> [Problem details]:
Among the lines below, a stretch begins at the one with "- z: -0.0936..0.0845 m" and ends at the one with "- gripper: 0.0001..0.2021". Repeat that stretch exactly, ends included.
+ + + + +
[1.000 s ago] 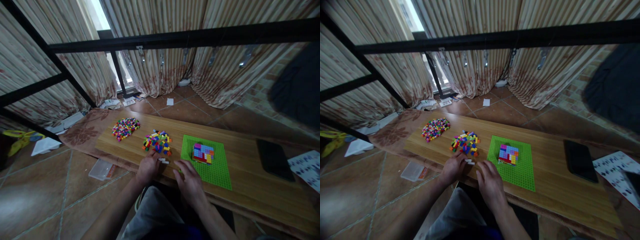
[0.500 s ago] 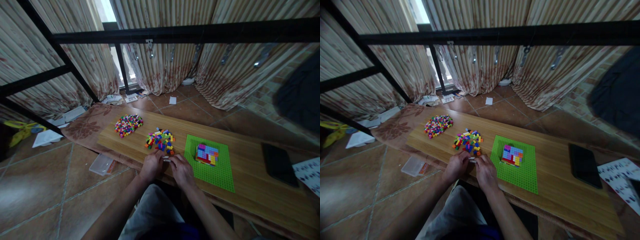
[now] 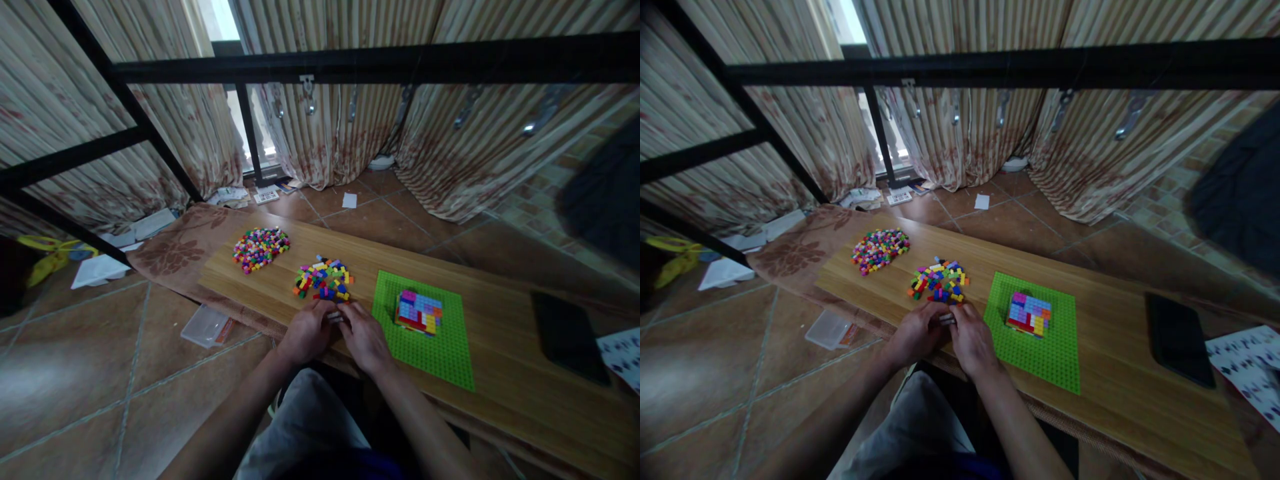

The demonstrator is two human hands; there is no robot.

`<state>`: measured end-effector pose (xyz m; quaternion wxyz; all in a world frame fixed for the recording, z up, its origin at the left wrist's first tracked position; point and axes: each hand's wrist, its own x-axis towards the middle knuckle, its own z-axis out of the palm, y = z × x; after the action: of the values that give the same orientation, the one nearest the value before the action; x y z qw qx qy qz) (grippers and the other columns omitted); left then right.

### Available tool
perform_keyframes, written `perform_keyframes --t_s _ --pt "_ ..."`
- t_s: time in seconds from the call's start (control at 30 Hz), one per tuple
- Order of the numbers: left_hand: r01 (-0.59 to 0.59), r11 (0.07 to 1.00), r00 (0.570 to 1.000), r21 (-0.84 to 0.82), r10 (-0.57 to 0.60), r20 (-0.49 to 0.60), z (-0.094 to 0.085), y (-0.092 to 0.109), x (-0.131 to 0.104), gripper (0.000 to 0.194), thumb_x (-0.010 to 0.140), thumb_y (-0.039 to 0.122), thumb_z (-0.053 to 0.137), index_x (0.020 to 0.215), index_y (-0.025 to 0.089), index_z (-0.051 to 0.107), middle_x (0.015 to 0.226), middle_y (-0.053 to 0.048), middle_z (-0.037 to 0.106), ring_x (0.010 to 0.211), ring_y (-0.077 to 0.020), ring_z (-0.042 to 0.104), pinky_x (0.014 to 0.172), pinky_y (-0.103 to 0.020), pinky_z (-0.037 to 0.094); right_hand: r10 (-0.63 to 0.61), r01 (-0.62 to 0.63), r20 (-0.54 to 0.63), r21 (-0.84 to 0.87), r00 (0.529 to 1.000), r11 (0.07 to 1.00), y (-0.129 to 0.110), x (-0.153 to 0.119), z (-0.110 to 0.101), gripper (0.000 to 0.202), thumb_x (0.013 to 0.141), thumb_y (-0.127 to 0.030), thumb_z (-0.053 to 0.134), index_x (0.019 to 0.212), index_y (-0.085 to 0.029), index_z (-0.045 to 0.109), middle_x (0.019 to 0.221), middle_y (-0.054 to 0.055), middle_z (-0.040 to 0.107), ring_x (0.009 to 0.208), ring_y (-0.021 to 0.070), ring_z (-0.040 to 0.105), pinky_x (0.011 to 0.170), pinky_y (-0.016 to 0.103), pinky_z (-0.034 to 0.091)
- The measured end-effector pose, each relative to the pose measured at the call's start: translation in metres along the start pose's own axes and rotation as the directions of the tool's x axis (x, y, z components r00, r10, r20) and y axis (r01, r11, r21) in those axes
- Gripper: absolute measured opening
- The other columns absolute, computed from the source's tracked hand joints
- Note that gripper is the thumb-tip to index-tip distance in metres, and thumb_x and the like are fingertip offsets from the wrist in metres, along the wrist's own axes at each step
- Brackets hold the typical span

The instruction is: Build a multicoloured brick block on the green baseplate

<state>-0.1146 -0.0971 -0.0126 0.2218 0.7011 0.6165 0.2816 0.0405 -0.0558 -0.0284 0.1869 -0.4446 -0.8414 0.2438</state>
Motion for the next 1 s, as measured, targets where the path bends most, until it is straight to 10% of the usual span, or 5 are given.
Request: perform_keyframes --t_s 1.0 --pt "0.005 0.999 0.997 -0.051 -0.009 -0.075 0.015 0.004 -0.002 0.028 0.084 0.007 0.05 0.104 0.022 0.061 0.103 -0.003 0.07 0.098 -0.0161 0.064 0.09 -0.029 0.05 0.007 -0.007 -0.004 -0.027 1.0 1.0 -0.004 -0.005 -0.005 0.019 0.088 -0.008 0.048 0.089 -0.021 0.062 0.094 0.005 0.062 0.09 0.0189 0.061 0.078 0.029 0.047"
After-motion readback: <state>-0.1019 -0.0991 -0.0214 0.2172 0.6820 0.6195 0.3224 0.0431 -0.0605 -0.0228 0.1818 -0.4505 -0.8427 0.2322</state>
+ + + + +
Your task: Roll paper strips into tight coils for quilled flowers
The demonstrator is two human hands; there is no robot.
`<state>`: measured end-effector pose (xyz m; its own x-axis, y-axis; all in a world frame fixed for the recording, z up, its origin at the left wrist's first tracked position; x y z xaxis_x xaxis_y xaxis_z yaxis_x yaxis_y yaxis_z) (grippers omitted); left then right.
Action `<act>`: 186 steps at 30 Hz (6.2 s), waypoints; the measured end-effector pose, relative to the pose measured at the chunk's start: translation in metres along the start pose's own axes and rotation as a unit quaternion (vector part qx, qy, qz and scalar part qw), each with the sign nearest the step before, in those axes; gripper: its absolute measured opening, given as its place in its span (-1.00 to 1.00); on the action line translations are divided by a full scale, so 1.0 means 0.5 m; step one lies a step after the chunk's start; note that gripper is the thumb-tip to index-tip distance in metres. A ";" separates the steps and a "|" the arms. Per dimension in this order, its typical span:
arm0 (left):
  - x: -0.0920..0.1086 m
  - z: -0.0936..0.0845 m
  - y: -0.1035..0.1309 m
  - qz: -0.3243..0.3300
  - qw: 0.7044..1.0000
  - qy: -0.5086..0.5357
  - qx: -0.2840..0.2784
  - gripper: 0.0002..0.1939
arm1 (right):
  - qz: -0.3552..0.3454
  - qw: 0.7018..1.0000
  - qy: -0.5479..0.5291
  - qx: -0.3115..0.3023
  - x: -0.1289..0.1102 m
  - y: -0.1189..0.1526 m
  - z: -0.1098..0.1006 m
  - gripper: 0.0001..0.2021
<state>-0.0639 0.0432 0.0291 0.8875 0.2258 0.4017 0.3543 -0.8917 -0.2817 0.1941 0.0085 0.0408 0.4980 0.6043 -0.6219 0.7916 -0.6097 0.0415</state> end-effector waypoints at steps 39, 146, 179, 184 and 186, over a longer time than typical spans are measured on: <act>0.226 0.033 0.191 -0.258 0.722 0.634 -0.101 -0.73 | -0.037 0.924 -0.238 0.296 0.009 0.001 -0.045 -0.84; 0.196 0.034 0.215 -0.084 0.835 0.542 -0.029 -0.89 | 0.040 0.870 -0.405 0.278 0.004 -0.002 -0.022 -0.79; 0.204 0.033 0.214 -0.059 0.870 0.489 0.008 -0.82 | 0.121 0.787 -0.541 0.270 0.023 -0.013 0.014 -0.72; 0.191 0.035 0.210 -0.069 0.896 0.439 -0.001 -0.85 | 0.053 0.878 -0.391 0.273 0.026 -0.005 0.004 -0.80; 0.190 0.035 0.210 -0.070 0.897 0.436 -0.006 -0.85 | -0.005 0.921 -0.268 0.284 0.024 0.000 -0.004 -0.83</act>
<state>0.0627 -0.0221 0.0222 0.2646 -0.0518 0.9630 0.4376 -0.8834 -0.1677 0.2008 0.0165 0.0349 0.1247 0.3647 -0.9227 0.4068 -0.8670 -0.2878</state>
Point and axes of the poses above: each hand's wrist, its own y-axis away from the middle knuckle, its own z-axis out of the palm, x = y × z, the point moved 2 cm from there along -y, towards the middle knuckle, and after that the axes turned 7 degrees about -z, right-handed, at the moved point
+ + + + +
> [Exercise output]:
  - z: -0.0936..0.0845 m
  - y: -0.1035..0.1309 m
  - qz: -0.3243..0.3300
  - qw: 0.7044..1.0000
  - qy: -0.5086..0.5357
  - qx: -0.2840..0.2784
  - gripper: 0.0002..0.1939
arm1 (right):
  - qz: -0.3552..0.3454
  - qw: 0.7018..1.0000
  - qy: -0.5479..0.5291
  - qx: -0.3115..0.3023
  - x: -0.1289..0.1102 m
  - y: -0.1189..0.1526 m
  - z: -0.1098..0.1006 m
  - gripper: 0.0001..0.2021

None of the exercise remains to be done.